When push comes to shove, New Delhi has a reputation of always blinking first. No matter what the provocation—terror strikes or blatant attempts to erode India’s territorial integrity— the world, and more importantly, our neighbours, believe India would huff and puff, perhaps indulge in some sabre-rattling, and then offer an olive branch. Again and again.

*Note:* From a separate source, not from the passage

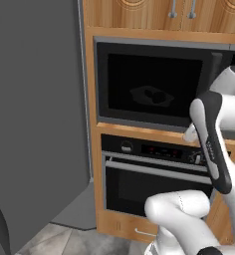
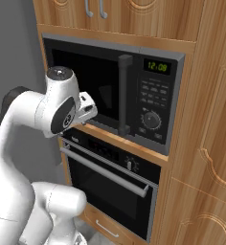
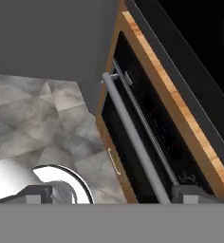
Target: Place the tupperware containing the chicken drumstick and potato meal in the microwave. Close the microwave door and press the start button to reheat the meal.
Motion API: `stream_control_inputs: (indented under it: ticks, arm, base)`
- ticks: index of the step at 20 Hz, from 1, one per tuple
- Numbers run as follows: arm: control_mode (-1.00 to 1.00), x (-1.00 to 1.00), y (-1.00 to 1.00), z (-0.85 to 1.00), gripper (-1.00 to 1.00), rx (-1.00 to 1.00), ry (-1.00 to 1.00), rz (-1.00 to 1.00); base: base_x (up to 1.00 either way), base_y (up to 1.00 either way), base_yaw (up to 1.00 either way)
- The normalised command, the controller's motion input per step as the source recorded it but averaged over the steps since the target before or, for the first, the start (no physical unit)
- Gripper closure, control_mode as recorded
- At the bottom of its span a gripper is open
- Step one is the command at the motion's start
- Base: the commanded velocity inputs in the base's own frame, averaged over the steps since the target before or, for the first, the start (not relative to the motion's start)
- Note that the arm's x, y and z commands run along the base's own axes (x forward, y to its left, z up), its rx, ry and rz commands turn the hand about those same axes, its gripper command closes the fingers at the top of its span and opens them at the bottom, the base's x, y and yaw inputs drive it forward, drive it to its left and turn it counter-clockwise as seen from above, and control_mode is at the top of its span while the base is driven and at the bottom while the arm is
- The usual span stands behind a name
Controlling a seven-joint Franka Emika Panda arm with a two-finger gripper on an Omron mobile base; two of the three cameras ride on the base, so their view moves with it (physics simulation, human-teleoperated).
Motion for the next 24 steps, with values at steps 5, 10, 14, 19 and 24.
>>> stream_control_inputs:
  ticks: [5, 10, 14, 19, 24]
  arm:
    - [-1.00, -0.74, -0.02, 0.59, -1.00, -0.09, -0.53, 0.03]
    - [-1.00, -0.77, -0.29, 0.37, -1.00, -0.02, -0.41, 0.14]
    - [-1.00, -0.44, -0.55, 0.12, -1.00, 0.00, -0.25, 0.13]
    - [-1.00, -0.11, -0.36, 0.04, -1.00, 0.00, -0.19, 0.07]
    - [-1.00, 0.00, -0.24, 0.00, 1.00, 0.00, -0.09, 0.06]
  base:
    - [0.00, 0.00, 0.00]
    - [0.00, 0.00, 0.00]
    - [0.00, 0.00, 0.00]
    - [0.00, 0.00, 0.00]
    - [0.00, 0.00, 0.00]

The reason is simple. In its 70 years of existence, India is yet to draw up a strategic blueprint which clearly defines standard operating procedures to deal with its two clear and present threats: Pakistan, and of course its sugar daddy, China. Which is why despite being a nuclear weapons state, despite having a formidable—even if ill-equipped—military, and despite being a major economic power, India fails to evoke respect, let alone fear, among its neighbours. Which is why even surgical strikes like the one after the Uri terror strike last September failed to deter Pakistan’s constant attempts to keep Kashmir on the boil. The main reason for this lack of strategic vision is the deeply ingrained distrust of men in uniform among the political class. Which is why the Ministry of Defence is manned by bureaucrats who are clueless (and suspicious) about the need for a strategic doctrine. The Chairman, Chiefs of Staff Committee, is manned by one of the three Service Chiefs in rotation, with brief, random tenures, again making it a toothless post incapable of providing strategic inputs when needed.
While this distrust is perhaps one of the reasons that India never had military rule, it also ensured that pesky neighbours kept probing and pushing the envelope. And of late, neighbours like Nepal, Sri Lanka and Bangladesh are using the China card to negotiate better deals from India. The standoff with China at Dokalam and the spiralling Kashmir unrest should be a wake-up call for India. After clearly and publicly defining our red lines, we need to be perceived as not just willing and able, but also capable of enforcing those lines.